Work order | From the listing below, copy only the lines running from the line that contains "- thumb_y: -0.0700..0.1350" to the line that contains "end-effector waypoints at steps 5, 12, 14", both included.

▽

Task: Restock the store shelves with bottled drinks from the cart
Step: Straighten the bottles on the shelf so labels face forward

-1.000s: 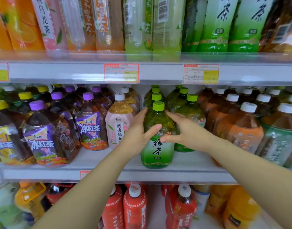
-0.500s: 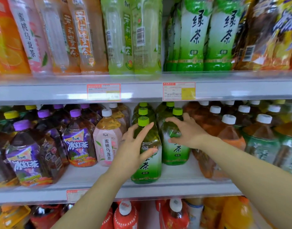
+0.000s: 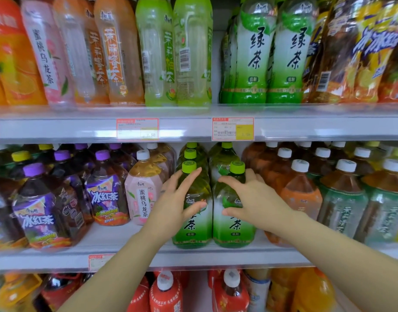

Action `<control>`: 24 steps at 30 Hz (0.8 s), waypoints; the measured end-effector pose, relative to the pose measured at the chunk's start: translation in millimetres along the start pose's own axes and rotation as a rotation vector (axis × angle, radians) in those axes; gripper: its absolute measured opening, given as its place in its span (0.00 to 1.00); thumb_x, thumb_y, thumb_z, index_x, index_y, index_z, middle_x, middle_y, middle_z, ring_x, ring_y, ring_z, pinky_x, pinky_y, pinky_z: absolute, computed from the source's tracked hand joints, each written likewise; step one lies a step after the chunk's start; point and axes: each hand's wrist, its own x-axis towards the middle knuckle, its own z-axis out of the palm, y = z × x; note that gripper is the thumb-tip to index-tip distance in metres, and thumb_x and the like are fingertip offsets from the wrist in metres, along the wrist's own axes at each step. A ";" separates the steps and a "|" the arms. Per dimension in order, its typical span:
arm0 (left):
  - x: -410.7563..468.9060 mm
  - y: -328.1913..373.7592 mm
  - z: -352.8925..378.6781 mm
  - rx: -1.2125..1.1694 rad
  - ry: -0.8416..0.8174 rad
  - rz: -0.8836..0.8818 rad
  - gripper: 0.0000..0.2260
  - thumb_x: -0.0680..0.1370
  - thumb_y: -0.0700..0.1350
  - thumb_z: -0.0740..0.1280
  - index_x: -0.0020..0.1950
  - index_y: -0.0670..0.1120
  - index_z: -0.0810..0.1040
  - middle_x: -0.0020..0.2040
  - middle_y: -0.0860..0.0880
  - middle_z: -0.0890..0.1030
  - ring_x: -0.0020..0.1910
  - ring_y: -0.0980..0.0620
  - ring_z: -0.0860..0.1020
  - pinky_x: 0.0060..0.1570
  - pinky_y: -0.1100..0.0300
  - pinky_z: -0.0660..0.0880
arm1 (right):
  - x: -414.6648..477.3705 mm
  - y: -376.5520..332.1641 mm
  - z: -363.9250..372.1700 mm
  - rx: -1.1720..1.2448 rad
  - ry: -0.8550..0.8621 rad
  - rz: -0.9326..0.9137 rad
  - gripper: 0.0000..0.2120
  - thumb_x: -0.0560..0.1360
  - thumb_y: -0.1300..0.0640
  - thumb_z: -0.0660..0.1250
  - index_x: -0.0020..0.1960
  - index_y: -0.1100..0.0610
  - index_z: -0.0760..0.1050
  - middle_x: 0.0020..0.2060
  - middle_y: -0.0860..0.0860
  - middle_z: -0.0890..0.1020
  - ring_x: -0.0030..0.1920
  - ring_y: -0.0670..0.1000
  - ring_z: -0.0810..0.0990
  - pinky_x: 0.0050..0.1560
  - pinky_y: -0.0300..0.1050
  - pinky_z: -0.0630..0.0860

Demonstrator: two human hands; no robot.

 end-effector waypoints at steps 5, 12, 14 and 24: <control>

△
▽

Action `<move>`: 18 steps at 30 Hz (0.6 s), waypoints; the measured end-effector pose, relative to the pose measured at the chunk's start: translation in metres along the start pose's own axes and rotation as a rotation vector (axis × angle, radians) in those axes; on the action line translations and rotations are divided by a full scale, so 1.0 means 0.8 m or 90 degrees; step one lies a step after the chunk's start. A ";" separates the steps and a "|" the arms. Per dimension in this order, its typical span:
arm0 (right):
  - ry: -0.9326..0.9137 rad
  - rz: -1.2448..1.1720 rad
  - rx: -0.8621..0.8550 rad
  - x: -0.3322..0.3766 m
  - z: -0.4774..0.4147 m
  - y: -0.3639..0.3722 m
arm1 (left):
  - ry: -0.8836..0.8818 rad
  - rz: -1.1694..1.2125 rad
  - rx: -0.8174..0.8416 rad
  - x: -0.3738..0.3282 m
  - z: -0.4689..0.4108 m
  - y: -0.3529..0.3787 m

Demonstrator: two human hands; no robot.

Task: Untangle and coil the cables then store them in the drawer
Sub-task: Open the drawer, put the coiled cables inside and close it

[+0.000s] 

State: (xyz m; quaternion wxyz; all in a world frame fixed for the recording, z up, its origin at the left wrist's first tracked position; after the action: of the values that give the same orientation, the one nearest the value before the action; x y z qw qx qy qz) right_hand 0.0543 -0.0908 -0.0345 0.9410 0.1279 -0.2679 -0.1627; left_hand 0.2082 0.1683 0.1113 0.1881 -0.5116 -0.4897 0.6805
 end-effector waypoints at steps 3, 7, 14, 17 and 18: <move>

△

Task output |
  - thumb_y: -0.0700..0.1350
  - thumb_z: -0.0740..0.1280
  - index_x: -0.0020..0.1950
  - index_y: -0.0670..0.1120
  - index_z: -0.0810..0.1040
  - middle_x: -0.0020..0.2040
  - middle_y: -0.0860..0.0880
  - middle_z: -0.0890..0.1030
  - ring_x: -0.0020..0.1910
  - ring_y: -0.0980..0.0620
  - ring_z: -0.0860..0.1020
  - pinky_x: 0.0060..0.1570
  - pinky_y: -0.1100..0.0300
  - pinky_z: -0.0660..0.0880
arm1 (right):
  - x: -414.6648..477.3705 mm
  - y: -376.5520..332.1641 mm
  - z: -363.9250..372.1700 mm
  - rx: -1.1720..1.2448 rad
  - ry: -0.8550..0.8621 rad
  - rz: -0.9326..0.9137 rad
  - gripper: 0.0000..0.2120
  - thumb_x: -0.0560..0.1360
  - thumb_y: -0.1300..0.0640
  - thumb_z: -0.0660..0.1250
  - index_x: -0.0020..0.1960
  - index_y: -0.1100..0.0610
  - index_z: -0.0760..0.1050
  - middle_x: 0.0020..0.2060
  - middle_y: -0.0860..0.0860
  - middle_z: -0.0890..0.1020
  - ring_x: -0.0030..0.1920
  - ring_y: -0.0670..0.1000
  - ring_z: -0.0810..0.0990
  - pinky_x: 0.0050..0.1560
  - pinky_y: -0.0300..0.1050
  - pinky_z: -0.0630..0.0860

Demonstrator: two human hands; no robot.

 end-effector waypoints at steps 5, 12, 14 and 24: <control>

There is nothing further to this exercise.